In the TV world of my youth, women were boring, pearl-wearing, shirt-waisted moms (June Cleaver, Margaret Anderson, Donna Stone).The only non-stodgy, pearl-and-shirtwaist mom was Laura Petrie. Unlike June, Margaret, and Donna, Laura Petrie wore capri pants, boat necked jerseys, and Capezios. And, even if she lived in a suburb, it was a named suburb (New Rochelle) outside a named city (New York). Plus she lived in a cool, mid-century modern house. Laura Petrie was played by Mary Tyler Moore, who died yesterday.
The above list was the “normal” wife/moms on TV. None of them worked.
If you weren’t a boring, non-working wife, you were a ditzy wife (Lucy Ricardo, Joan on I Married Joan). Ditzy wives only worked at occasional odd-ball jobs. (Lucy in the bakery, Lucy in the chocolate factory.)
Then there were the ditzy daughters (My Little Margie).
There were a few TV women with jobs: Our Miss Brooks was a wise-cracking old-maid school teacher. There was a private secretary named Susie. The ditzy daughter on My Little Margie grew up to be Oh, Susannah, the social director on a crew ship. Her gal pal was an actress with the fabulous name of ZaSu Pitts, who played a manicurist. Or women worked as maids (Beulah). Other than being a maid, a working woman was known as a “career gal”, a somewhat pitying term, as it pretty much meant a woman who had to work because she couldn’t get a man. Being a career girl may have looked fun and glam, but we all knew if was second best, pathetic, sad.
It really wasn’t until Mary Richards (played by Mary Tyler Moore) moved to Minneapolis to take a job at WJM, the city’s most pathetic TV station, that we had a women on the tube who was pursuing a career that more of less resembled the sorts of careers that women were starting to pursue. Sure, it was in a TV station, but the day-to-day reality was a lot like what the rest of us experienced on the job.
Oh, there had been That Girl in the 1960s. But That Girl – although played by the whip-smart Marlo Thomas – was a nasally whiner, always bleating to her boyfriend Donald to help get her out of some predicament.. (Oh, Don-ald.) That Girl locks herself out of her apartment: Donald to the rescue. That Girl writes a check she doesn’t have the funds to cover: Donald to the rescue. Mostly, her job was looking cute. (I think her career was model.)

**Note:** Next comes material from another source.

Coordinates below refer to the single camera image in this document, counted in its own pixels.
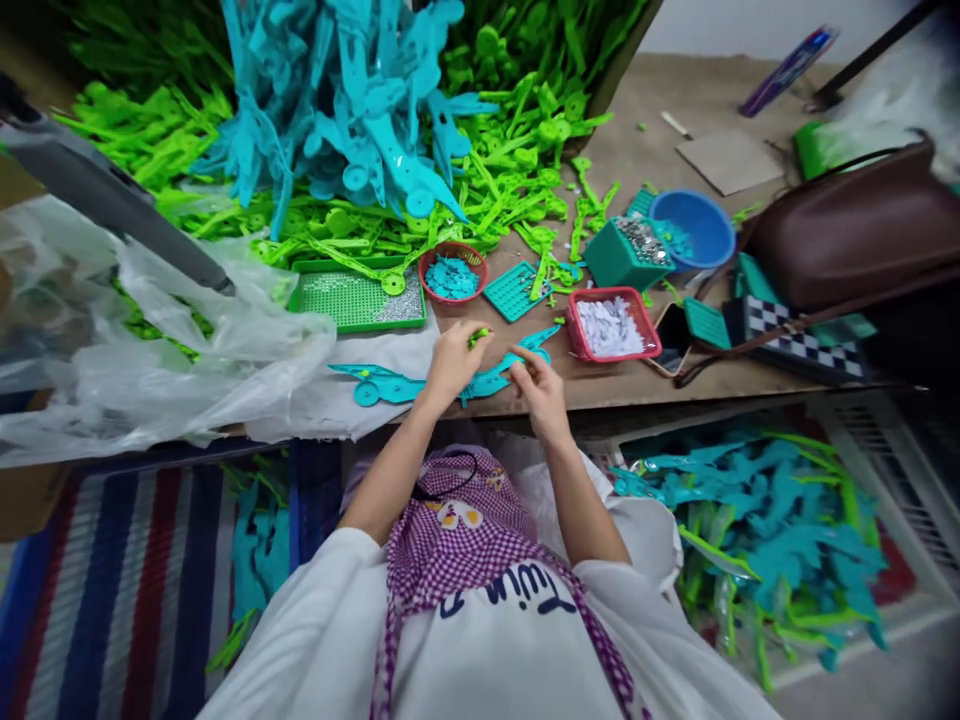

I have no idea if these were real plots, but that’s the sort of stuff I remember. And if it wasn’t Donald to the rescue, it was her father steaming in to NYC from Westchester to bail her out. (Oh, Dad-ee.)
Then there was Mary Richards. Our Mary.
As preposterous as the show was on some levels, Mary actually dealt with the same sorts of on-the-job issues that those of us in the first wave of ‘making it in the men’s world’ went through. She got passed over for promotions. We got passed over for promotions. She got a promotion, but it came without a raise. We got a promotion, but it came without a raise. She asked for a raise, but got turned down, or less than she deserved. We asked for a raise, but got turned down or got less that we deserved. She screwed up on the job. We screwed up on the job. She made hiring mistakes. We made hiring mistakes. (In Mary’s famous first hire, she brought on a female sports announcer who’d had a wonderful audition but, as it turned out, only knew about swimming and diving. And absolutely nothing about the sports that Minnesotans love. Like football and hockey. I could write a book about my hiring mistakes.)
And Mary seldom had a boyfriend, so she didn’t have a Donald to bail her out. Not that she needed a bail out. (And not that she needed a boyfriend.) Mary Richards wasn’t a ditz. Okay, she may have been bit too nicey-nice and sweet, but she was a serious professional woman. And, while she would have liked to have found someone, it didn’t dominate her life. She didn’t sit around lamenting her single state, or act is if she were less of a woman because she was single. She got on with her career. She got on with her life.
Work was where Mary did a lot her living. She loved her job, and hung out and made life friends with her colleagues. She made other friends, too, and liked to sit around her cool apartment with her funny, zaftig, altogether sexier friend Rhoda, shooting the breeze – mostly about Rhoda’s love life and career challenges. (Rhoda was a window dresser.)
I was still in college when the Mary Tyler Moore show first started, and my career didn’t begin in earnest until the late seventies, by which time the show was in re-runs. But it was one of the few shows on TV that I looked forward to watching and completely enjoyed. And it was one of the few shows that had anything to do with the lives of anyone I knew.
One of the decorator elements of Mary’s cool apartment was a big gold letter M that she hung on her wall. When I got my first solo apartment in Boston, my mother found one in a craft shop and painted it gold. For years, it hung on my wall, or was propped on a book case. At some point, it fell and split in two. I glued it together, but eventually tossed it out.
So long, Mary. Thanks for representin’. As it turned out, most of us did make it after all.